## Items listed in a dataset
---

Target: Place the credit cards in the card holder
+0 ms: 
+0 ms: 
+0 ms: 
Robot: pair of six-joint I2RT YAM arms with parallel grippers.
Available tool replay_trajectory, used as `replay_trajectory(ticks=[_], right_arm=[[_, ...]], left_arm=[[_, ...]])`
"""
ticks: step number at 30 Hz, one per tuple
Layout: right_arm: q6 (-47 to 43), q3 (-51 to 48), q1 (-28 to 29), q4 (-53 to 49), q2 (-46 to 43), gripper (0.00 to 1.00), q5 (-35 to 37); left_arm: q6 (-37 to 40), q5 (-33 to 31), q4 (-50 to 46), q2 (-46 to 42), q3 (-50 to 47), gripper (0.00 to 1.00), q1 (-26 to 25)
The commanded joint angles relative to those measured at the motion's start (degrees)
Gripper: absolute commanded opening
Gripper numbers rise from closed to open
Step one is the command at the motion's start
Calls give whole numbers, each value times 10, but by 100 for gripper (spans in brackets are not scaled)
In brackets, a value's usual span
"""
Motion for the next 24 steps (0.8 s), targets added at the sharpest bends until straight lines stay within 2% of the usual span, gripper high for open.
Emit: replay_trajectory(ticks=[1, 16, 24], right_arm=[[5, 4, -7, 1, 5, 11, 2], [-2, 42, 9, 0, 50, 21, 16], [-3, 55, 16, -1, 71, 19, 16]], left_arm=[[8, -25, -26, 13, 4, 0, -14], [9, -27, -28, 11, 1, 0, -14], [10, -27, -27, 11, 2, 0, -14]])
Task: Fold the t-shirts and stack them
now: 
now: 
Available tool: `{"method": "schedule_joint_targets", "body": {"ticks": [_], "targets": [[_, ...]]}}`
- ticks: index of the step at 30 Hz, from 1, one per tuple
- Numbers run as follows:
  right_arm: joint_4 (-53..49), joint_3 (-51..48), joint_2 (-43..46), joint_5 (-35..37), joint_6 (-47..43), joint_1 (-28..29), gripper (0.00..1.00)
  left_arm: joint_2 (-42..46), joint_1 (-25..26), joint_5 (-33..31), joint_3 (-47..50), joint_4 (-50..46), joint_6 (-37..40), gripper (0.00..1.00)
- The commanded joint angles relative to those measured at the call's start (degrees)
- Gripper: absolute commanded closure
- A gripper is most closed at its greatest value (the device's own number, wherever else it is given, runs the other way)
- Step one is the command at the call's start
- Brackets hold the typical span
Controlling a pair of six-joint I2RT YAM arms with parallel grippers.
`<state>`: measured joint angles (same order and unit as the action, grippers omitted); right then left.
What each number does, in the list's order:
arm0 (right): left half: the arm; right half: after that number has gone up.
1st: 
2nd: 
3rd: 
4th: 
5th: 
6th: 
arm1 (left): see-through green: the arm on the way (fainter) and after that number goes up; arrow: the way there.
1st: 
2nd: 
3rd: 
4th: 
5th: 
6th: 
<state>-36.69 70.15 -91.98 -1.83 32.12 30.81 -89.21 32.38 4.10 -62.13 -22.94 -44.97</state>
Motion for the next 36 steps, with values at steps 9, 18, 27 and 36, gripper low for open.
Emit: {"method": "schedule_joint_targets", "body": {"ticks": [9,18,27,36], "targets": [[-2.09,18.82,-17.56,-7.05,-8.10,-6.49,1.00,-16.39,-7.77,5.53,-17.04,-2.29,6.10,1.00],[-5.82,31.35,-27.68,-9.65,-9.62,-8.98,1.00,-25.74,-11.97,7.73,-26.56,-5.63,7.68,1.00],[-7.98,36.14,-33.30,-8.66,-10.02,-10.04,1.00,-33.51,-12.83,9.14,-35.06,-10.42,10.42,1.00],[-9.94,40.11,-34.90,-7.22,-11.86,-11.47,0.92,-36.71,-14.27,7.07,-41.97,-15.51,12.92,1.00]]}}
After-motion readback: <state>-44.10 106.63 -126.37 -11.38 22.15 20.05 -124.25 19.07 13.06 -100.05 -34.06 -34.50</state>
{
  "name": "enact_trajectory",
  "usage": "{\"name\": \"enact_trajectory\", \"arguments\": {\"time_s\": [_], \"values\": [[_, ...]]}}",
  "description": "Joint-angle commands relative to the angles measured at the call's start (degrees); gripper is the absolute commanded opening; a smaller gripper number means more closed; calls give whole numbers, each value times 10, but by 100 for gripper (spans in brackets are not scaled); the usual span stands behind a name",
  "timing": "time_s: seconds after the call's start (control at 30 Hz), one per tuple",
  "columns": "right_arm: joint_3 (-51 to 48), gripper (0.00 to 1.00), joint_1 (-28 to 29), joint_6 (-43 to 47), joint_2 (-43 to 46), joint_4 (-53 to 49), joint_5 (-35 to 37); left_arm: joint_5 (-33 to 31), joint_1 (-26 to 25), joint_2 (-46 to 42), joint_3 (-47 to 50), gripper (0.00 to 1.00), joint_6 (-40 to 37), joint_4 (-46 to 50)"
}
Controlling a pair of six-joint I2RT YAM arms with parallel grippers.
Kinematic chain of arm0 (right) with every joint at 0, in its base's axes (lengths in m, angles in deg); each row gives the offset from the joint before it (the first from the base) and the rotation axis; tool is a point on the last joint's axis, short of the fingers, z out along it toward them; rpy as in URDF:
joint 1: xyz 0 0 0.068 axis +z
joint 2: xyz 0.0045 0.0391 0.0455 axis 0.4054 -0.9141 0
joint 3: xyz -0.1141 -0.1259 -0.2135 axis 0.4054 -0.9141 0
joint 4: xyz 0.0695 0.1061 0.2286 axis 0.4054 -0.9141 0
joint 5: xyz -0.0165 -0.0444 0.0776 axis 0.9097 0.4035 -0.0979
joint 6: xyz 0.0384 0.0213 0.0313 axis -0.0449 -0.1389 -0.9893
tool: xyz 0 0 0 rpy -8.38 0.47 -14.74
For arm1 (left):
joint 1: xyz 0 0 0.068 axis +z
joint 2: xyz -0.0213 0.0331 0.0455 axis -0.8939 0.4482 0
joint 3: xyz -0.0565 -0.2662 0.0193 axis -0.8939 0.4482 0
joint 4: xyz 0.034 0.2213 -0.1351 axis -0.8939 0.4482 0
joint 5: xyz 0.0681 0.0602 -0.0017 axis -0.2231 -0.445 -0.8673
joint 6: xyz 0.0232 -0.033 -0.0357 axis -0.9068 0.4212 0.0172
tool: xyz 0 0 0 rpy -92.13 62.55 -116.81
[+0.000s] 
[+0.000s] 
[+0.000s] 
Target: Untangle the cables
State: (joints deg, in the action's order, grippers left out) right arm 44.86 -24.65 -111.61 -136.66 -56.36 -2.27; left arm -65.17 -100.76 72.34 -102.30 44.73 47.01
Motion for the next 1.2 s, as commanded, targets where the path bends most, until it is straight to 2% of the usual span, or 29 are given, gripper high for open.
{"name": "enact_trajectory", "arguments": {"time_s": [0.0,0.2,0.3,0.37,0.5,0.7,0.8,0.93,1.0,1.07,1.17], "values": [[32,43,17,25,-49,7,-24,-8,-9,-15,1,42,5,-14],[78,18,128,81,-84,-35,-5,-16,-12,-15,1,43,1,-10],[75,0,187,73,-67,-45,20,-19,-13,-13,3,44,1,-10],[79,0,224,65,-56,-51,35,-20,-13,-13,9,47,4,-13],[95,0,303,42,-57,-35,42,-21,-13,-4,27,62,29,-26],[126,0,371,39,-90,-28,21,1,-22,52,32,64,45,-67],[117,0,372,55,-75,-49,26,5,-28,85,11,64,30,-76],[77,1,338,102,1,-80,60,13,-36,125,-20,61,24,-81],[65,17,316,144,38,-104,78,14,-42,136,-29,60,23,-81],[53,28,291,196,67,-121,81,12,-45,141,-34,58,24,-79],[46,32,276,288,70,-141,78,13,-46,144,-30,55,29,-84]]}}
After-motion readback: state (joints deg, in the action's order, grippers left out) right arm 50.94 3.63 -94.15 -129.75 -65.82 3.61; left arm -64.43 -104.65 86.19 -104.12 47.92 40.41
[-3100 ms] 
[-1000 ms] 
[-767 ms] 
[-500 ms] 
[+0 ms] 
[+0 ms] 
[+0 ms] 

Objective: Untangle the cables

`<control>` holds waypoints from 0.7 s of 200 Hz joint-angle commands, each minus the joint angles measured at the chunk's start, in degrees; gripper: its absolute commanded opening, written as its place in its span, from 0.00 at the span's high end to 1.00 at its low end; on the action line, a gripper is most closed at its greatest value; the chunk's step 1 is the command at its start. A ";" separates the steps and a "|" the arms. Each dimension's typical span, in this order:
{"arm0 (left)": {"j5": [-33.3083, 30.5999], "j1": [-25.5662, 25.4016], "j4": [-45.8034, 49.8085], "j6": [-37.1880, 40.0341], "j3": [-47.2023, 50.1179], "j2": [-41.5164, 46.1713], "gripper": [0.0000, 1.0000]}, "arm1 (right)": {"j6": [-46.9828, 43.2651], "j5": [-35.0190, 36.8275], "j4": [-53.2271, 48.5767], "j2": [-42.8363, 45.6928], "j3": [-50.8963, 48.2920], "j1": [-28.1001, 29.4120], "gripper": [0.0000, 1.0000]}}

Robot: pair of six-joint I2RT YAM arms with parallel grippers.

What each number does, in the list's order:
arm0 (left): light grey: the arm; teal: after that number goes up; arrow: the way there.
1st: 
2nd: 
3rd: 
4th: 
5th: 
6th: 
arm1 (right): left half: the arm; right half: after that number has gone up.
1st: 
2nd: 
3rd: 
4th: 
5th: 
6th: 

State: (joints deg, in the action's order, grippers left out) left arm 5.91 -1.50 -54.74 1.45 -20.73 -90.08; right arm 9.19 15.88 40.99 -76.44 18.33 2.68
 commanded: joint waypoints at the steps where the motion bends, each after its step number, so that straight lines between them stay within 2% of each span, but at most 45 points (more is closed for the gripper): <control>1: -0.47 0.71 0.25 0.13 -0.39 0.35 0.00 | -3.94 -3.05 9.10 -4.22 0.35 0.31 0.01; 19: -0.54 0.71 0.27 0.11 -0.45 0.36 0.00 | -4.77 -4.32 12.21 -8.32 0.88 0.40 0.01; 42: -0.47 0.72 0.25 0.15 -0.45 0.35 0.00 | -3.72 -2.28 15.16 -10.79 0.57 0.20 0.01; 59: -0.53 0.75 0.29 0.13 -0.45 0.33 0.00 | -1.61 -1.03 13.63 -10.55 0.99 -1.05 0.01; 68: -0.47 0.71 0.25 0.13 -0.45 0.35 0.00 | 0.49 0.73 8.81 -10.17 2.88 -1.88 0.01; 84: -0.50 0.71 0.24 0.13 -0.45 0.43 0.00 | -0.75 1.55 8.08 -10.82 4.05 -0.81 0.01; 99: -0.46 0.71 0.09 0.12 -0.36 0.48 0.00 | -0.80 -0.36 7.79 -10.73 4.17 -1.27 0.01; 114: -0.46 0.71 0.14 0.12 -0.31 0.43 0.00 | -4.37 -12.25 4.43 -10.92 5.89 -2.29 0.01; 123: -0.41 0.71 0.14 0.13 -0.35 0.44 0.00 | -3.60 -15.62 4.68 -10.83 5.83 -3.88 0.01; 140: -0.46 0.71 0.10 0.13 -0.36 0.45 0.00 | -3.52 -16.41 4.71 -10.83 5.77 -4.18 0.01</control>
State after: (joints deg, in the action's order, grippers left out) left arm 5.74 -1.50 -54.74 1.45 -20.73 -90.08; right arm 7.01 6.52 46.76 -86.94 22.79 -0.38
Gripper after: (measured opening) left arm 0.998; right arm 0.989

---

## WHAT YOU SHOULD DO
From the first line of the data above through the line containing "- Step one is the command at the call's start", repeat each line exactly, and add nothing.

## SOLVED PROBLEM
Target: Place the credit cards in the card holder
+0 ms: 
+0 ms: 
+0 ms: 
Robot: pair of six-joint I2RT YAM arms with parallel grippers.
Available tool replay_trajectory, used as `replay_trajectory(ticks=[_], right_arm=[[_, ...]], left_arm=[[_, ...]])`
"""
ticks: step number at 30 Hz, one per tuple
Layout: right_arm: q6 (-47 to 43), q3 (-51 to 48), q1 (-28 to 29), q4 (-53 to 49), q2 (-46 to 43), gripper (0.00 to 1.00), q5 (-35 to 37); left_arm: q6 (-37 to 40), q5 (-33 to 31), q4 (-50 to 46), q2 (-46 to 42), q3 (-50 to 47), gripper (0.00 to 1.00), q1 (-26 to 25)
The commanded joint angles relative to those measured at the motion's start (degrees)
Gripper: absolute commanded opening
Gripper numbers rise from closed to open
Step one is the command at the motion's start
Calls give whole numbers, each value times 10, but by 100 for gripper (spans in brackets are not scaled)
In brackets, a value's usual span
"""
Motion for the next 24 steps (0.8 s), targets added at the sharpest bends until straight lines stay within 2% of the usual span, gripper high for open.
Emit: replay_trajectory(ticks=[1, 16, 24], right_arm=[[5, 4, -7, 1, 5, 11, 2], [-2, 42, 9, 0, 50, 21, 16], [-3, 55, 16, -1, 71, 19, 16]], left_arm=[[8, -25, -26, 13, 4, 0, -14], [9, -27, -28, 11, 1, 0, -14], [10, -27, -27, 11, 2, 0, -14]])
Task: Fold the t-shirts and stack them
now: 
now: 
Available tool: `{"method": "schedule_joint_targets", "body": {"ticks": [_], "targets": [[_, ...]]}}`
- ticks: index of the step at 30 Hz, from 1, one per tuple
- Numbers run as follows:
  right_arm: joint_4 (-53..49), joint_3 (-51..48), joint_2 (-43..46), joint_5 (-35..37), joint_6 (-47..43), joint_1 (-28..29), gripper (0.00..1.00)
  left_arm: joint_2 (-42..46), joint_1 (-25..26), joint_5 (-33..31), joint_3 (-47..50), joint_4 (-50..46), joint_6 (-37..40), gripper (0.00..1.00)
- The commanded joint angles relative to those measured at the call's start (degrees)
- Gripper: absolute commanded closure
- A gripper is most closed at its greatest value (the device's own number, wherever else it is given, runs the other way)
- Step one is the command at the call's start

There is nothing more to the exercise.